LARAC: Defra’s claims in DIY waste consultation are ‘misleading’


In a statement, the Local Authority Recycling Advisory Committee (LARAC) said Defra’s claim that waiving the fee for DIY household waste at HWRC sites “will save households up to £10 per item” is “misleading”.

LARAC says revenue lost by HWRCs will have to “be covered by local taxpayers”, stressing that this “could be seen as an attempt to influence voters during the current cost of living crisis”.

The organization has undertaken a survey of its members on the Department for Environment, Food and Rural Affairs (Defra) proposals and their potential consequences. The Defra consultation was launched in April, seeking views on do-it-yourself waste charges and booking systems. The deadline is July 4.

LARAC’s findings suggest that 75% of respondents “do not think municipalities should accept this waste for free disposal.” As the proposals will not be covered by New Burdens funding, the cost of covering any loss of revenue, the organization says, will mean that other city service budgets “will have to be cut”.

The survey also found that the number of landfills reported as do-it-yourself waste is below 10%, with LARAC saying it “cannot see how this will have the stated aim of significantly reducing landfills”. The organization added that there is evidence that introducing fees does not increase fly tipping.

The number of respondents who charge a fee and those who do not were roughly equal. Among those who do not charge, 58% limit the volume of do-it-yourself waste disposed of. 15.6% of respondents both charged for and limited the disposal of do-it-yourself waste.

Less than one in five respondents believe that Defra’s proposals to limit the amount of do-it-yourself waste offered through capacity (18% confidence) and frequency (17% confidence) limits are feasible and can be applied.

The organization says that while it can understand that residents should be allowed to dispose of small amounts of do-it-yourself waste, many respondents believe the proposals are too generous and impractical. Many only allow smaller volumes of two to six black bags of material to be disposed of per visit.

Classification of construction waste

If construction waste is reclassified as do-it-yourself waste, and therefore as household waste, LARAC states, then “all waste authorities will need to arrange for a waste management company to collect such waste on at least two of their HWRC sites”, in order to comply with section 51(1)b of the Environmental Protection Act 1990.
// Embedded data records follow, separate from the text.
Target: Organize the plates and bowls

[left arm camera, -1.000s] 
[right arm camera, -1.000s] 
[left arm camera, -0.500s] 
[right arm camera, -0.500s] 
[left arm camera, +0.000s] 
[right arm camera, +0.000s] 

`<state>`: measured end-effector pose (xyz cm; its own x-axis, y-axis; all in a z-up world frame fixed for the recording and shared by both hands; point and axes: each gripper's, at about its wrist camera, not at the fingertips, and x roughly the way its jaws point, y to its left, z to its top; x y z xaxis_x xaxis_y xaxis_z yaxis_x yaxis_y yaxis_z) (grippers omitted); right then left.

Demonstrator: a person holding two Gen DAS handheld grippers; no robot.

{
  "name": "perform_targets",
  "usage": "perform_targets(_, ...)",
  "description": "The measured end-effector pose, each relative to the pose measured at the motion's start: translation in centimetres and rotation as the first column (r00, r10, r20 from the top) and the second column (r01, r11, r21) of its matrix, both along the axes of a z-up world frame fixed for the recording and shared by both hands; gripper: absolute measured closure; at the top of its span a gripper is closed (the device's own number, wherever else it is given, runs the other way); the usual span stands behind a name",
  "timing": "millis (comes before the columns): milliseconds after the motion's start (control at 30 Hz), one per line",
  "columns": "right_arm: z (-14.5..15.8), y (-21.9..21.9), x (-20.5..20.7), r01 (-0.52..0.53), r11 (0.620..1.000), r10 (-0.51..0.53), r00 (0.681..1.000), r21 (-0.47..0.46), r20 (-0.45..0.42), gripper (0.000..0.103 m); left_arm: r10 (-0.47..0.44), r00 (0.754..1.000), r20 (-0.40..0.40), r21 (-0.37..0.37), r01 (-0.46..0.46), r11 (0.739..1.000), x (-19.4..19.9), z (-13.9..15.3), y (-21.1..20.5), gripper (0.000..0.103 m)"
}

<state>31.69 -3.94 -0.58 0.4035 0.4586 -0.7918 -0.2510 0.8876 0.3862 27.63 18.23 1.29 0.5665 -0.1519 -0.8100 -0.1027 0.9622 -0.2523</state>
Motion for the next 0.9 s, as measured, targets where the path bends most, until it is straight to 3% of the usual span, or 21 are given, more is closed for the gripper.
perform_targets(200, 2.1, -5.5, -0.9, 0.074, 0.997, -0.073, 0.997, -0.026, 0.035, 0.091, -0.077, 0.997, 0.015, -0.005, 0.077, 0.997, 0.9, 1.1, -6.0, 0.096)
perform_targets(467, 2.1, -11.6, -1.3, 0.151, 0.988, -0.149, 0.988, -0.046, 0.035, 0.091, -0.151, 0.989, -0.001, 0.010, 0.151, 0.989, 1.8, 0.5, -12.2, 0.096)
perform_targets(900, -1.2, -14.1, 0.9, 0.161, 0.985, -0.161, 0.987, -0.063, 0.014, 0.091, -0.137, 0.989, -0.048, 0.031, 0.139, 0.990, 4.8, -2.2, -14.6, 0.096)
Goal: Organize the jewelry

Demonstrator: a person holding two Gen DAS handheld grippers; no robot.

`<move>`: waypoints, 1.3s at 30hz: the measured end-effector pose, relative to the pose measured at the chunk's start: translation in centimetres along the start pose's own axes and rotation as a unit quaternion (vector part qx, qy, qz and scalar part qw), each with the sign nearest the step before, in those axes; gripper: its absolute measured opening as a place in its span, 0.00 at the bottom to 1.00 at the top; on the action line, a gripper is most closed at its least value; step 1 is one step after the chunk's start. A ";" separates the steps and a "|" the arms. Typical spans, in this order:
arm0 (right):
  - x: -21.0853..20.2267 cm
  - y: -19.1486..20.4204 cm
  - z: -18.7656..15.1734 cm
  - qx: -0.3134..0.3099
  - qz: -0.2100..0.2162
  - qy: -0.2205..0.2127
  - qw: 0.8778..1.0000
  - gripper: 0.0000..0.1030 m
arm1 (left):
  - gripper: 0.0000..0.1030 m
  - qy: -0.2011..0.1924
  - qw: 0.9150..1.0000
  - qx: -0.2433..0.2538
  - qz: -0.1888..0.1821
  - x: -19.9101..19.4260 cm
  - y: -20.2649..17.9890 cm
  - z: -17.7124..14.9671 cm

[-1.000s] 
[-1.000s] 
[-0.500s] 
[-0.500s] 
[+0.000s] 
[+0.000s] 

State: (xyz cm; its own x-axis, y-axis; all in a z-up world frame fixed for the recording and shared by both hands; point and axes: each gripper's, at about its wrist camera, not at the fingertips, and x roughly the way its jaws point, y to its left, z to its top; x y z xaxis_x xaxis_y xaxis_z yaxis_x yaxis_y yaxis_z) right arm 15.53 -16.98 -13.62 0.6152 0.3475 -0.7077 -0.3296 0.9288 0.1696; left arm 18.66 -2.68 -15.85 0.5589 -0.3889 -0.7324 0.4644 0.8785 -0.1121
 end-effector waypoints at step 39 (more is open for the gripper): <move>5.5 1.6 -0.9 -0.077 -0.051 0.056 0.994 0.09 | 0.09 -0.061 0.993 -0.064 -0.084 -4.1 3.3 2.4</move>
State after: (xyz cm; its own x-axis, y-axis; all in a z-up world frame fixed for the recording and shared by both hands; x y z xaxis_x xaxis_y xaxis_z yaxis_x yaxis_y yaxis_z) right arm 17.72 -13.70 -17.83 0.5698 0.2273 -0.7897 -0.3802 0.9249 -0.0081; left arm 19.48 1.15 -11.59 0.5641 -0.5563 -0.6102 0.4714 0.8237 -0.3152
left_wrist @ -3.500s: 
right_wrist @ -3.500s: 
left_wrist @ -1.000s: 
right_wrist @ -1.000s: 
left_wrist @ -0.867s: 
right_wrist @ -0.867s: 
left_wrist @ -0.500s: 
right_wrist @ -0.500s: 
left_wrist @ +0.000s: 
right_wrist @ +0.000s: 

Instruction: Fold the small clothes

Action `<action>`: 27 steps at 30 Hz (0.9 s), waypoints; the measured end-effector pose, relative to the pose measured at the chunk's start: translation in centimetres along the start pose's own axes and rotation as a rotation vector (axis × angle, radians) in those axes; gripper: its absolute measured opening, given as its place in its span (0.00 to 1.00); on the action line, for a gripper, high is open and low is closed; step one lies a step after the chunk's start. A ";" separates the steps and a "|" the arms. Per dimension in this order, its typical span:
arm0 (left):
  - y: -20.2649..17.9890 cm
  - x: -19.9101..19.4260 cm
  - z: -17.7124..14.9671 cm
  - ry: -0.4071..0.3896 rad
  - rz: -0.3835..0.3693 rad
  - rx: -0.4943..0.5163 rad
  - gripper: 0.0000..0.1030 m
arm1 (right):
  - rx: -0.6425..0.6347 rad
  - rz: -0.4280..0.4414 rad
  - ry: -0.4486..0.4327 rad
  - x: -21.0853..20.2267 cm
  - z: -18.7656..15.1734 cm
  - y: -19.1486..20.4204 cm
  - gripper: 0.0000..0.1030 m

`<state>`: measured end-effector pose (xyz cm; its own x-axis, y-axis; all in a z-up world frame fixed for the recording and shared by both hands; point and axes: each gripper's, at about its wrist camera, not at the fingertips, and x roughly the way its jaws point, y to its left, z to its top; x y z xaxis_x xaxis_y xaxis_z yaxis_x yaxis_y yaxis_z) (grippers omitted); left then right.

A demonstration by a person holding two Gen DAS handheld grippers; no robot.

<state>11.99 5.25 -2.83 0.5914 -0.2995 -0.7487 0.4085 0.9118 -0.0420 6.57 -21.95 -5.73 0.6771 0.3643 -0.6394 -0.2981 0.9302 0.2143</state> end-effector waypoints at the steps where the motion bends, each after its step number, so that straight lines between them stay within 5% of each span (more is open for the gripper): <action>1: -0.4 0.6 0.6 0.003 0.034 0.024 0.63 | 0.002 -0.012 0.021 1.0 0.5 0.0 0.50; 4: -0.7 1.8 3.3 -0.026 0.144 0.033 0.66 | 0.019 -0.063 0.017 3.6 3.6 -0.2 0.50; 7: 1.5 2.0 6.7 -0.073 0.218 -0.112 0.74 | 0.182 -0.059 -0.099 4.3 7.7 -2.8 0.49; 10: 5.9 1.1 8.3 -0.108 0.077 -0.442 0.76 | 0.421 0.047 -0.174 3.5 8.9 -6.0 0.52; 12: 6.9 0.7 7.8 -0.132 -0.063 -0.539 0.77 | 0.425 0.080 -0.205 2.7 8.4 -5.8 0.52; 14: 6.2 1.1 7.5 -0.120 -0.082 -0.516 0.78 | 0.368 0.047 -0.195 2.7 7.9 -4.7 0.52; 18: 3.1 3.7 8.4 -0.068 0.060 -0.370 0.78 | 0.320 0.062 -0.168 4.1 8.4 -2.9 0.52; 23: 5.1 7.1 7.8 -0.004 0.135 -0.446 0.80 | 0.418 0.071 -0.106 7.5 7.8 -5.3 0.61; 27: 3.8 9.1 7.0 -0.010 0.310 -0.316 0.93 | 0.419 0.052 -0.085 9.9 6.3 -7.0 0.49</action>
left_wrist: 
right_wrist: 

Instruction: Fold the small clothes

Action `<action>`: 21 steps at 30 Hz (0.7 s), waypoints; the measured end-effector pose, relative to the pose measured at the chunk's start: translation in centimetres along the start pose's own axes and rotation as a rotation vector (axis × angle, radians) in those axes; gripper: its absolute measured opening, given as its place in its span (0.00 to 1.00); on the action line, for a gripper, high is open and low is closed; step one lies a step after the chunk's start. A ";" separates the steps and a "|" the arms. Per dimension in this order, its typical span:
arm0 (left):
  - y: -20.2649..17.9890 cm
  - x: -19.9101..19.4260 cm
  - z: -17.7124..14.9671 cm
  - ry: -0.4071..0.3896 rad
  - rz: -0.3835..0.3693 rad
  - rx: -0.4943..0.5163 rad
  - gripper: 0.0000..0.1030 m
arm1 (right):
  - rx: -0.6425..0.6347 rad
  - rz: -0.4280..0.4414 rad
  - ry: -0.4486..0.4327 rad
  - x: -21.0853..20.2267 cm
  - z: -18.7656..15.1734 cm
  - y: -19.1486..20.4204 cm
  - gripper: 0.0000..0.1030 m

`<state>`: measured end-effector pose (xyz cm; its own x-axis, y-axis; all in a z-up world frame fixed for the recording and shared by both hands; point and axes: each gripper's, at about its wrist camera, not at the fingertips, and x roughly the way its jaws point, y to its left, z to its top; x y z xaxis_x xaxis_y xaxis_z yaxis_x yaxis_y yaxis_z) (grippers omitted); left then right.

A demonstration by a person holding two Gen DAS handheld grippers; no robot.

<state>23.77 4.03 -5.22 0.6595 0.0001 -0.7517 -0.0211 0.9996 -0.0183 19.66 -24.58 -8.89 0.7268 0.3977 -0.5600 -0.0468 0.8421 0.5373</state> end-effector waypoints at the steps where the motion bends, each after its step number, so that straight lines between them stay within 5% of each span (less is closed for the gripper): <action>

“Given that they must be collected separately to facilitate efficient recycling,” warns LARAC, “this means that individual skips or containers for each will have to be provided, which could cause space issues at HWRC sites already crowded and increase congestion for residents.

These materials should be registered as waste collected by local authorities (LACW), according to LARAC, as they would be collected via an HWRC site, counting as residual waste if local recycling solutions cannot be arranged.

The organization says this is “contrary to proposals for new environmental targets to support the Resources and Waste Strategy”, which exclude “major mineral waste” – described as “largely inert categories of waste from construction and demolition, and excavation and mining activities”. ‘. LARAC adds that this “contradicts the polluter-pays principle”, imposing “on all local taxpayers the responsibility to cover the costs of treating this waste”.

LARAC also expressed its “concern” that it would be “almost impossible to identify whether the waste delivered was created by a household or by a trader”, which could lead to an increase in the volumes currently disposed of.

The organization said: ‘Traders will leave waste from their business with the household to deal with, or take it to a HWRC site for free disposal, on the pretext that it is their own waste. household. This is at odds with consultations on digital waste tracking and waste hauler registration, which propose tighter controls on DIY waste and who produces it.

LARAC’s investigation found that the proposals could see some HWRCs shut down, non-regulatory waste streams eliminated or containers reduced for household waste and recycling.

The organization concludes: “These proposals appear to be for the convenience of a few households and contrary to the waste hierarchy and established practices in many councils, which have the support of their local communities and are excellent examples of local democracy in stock”.